What is being asked >>
Without the pictures, can you quote each line below exactly?
+ + + + +
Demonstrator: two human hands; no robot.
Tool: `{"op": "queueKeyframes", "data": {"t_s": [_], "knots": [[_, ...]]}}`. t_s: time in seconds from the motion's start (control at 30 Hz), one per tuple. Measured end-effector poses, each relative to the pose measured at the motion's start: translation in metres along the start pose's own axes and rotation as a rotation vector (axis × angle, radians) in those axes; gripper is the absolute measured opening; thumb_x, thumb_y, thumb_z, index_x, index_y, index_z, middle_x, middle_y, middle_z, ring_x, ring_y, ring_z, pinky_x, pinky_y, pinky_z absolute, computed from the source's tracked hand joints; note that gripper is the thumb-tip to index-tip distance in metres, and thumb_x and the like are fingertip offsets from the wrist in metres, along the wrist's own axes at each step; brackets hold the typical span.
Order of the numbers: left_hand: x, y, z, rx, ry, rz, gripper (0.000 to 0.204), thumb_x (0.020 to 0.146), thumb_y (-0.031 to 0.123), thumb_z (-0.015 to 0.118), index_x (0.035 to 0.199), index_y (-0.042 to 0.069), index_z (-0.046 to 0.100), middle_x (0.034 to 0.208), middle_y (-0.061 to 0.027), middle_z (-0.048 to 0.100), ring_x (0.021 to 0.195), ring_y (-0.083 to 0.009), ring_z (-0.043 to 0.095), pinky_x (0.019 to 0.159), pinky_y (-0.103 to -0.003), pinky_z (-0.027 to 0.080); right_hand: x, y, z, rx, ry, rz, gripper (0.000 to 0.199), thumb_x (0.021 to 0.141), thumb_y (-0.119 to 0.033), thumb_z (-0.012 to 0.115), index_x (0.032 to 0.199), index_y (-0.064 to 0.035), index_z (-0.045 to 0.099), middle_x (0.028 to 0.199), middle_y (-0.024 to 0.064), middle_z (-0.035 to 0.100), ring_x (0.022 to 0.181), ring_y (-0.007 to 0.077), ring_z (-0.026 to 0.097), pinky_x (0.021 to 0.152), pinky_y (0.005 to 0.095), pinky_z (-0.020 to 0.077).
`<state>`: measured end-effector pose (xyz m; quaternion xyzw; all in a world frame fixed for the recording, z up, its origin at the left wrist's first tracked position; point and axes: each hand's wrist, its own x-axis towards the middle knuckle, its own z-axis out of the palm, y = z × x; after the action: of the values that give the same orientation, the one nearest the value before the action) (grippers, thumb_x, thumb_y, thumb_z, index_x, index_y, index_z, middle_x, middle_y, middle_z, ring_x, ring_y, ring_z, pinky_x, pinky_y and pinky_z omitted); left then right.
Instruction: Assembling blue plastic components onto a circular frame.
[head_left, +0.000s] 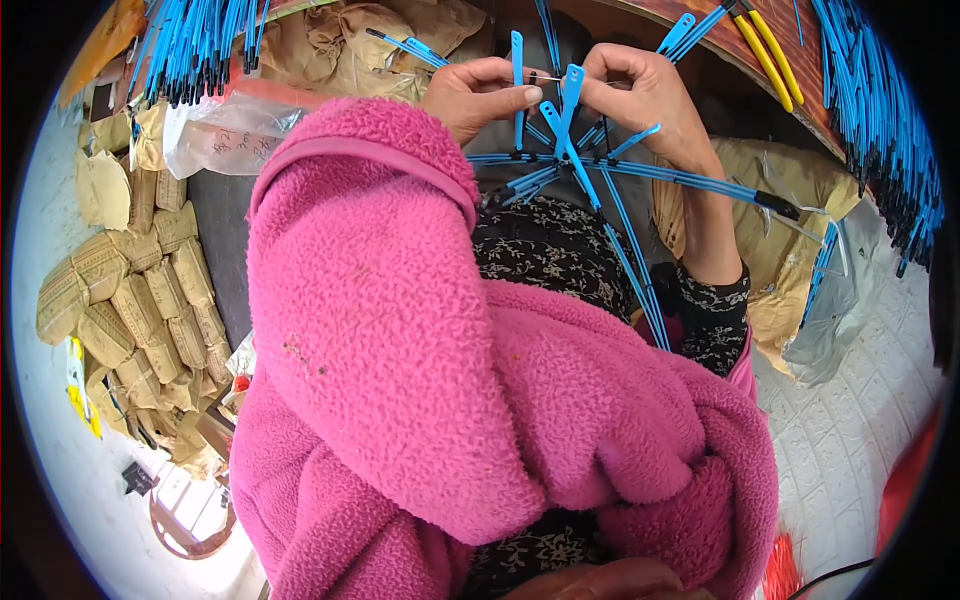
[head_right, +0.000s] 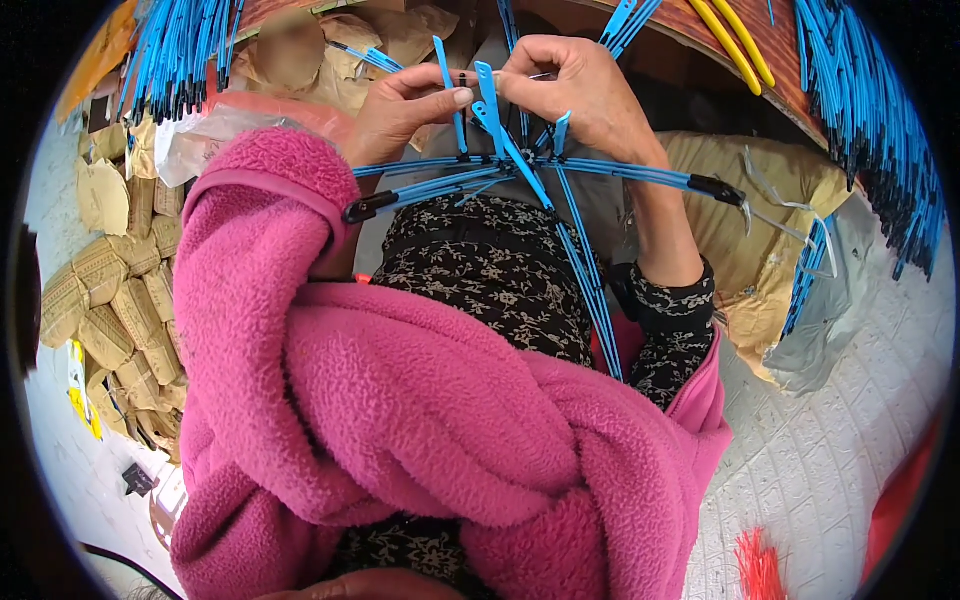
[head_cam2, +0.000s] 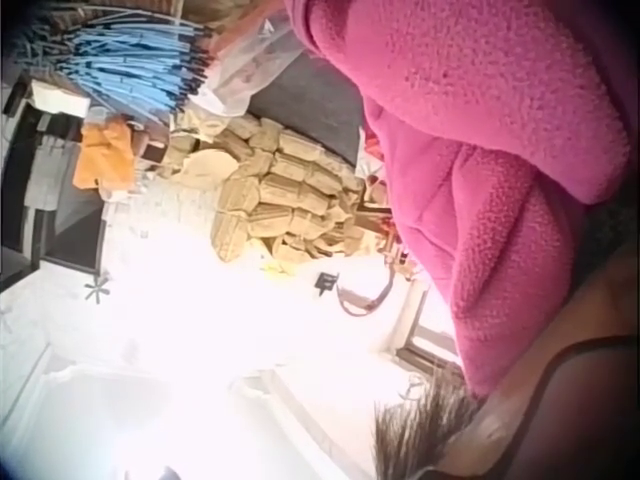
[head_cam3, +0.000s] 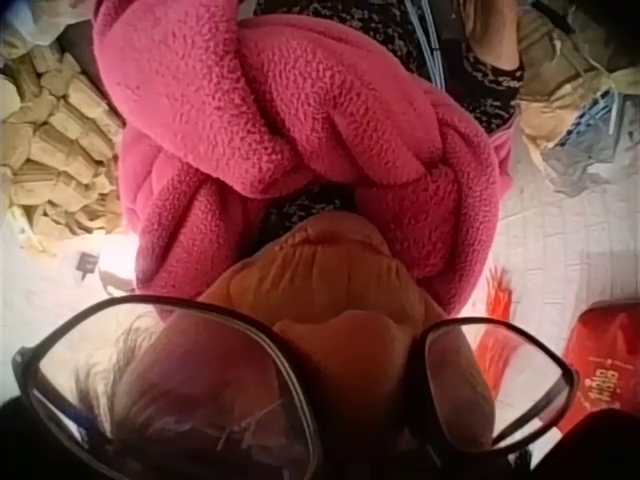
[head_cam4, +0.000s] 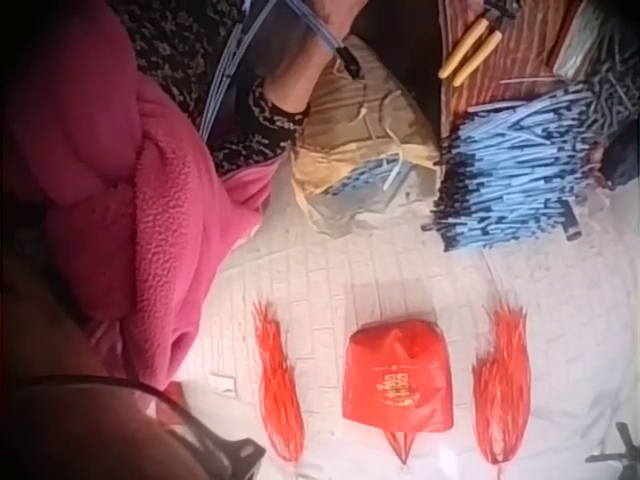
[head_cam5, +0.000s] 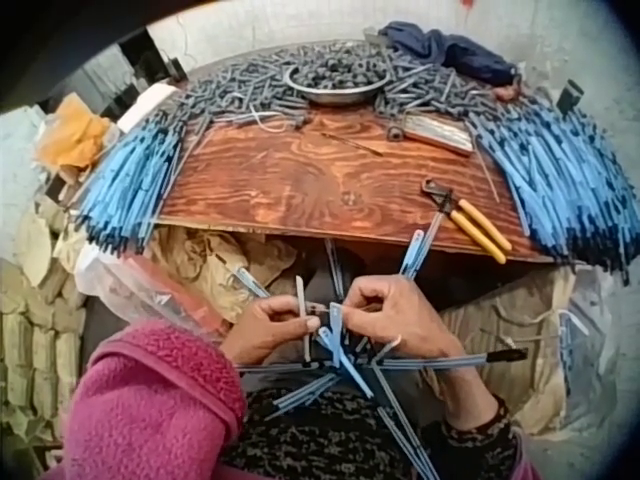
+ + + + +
Task result >>
Demonstrator: two human hands; no robot.
Tool: `{"op": "queueKeyframes", "data": {"t_s": [_], "knots": [[_, ...]]}}`. t_s: time in seconds from the motion's start (control at 30 Hz), one per tuple. Measured end-effector poses, each relative to the pose measured at the motion's start: translation in metres along the start pose's own axes and rotation as a rotation vector (axis × angle, radians) in those axes; gripper is the absolute measured opening; thumb_x, thumb_y, thumb_z, index_x, index_y, index_z, middle_x, middle_y, middle_z, ring_x, ring_y, ring_z, pinky_x, pinky_y, pinky_z absolute, computed from the source's tracked hand joints; note that gripper is the thumb-tip to index-tip distance in metres, and thumb_x and the like are fingertip offsets from the wrist in metres, along the wrist's own axes at each step; brackets hold the typical span.
Order of the numbers: left_hand: x, y, z, rx, ry, rz, gripper (0.000 to 0.204), thumb_x (0.020 to 0.146), thumb_y (-0.031 to 0.123), thumb_z (-0.015 to 0.118), index_x (0.035 to 0.199), index_y (-0.042 to 0.069), index_z (-0.046 to 0.100), middle_x (0.034 to 0.208), middle_y (-0.061 to 0.027), middle_z (-0.048 to 0.100), ring_x (0.021 to 0.195), ring_y (-0.083 to 0.009), ring_z (-0.043 to 0.095), pinky_x (0.019 to 0.159), pinky_y (-0.103 to -0.003), pinky_z (-0.027 to 0.080); right_hand: x, y, z, rx, ry, rz, gripper (0.000 to 0.199), thumb_x (0.021 to 0.141), thumb_y (-0.119 to 0.033), thumb_z (-0.012 to 0.115), index_x (0.032 to 0.199), index_y (-0.064 to 0.035), index_z (-0.045 to 0.099), middle_x (0.028 to 0.199), middle_y (-0.024 to 0.064), middle_z (-0.035 to 0.100), ring_x (0.022 to 0.181), ring_y (-0.007 to 0.077), ring_z (-0.026 to 0.097), pinky_x (0.021 to 0.152), pinky_y (0.005 to 0.095), pinky_z (-0.020 to 0.077).
`<state>`: measured end-effector pose (xyz m; quaternion xyzw; all in a world frame fixed for the recording, z up, its origin at the left wrist's first tracked position; point and axes: each hand's wrist, its own x-axis towards the middle knuckle, its own z-axis out of the palm, y = z × x; after the action: of the values that give the same orientation, the one nearest the value before the action) (grippers, thumb_x, thumb_y, thumb_z, index_x, index_y, index_z, middle_x, middle_y, middle_z, ring_x, ring_y, ring_z, pinky_x, pinky_y and pinky_z omitted); left then right.
Instruction: Assembling blue plastic components onto a circular frame.
[head_left, +0.000s] 
[head_right, +0.000s] 
[head_cam2, +0.000s] 
[head_cam3, +0.000s] 
[head_cam4, +0.000s] 
[head_cam5, +0.000s] 

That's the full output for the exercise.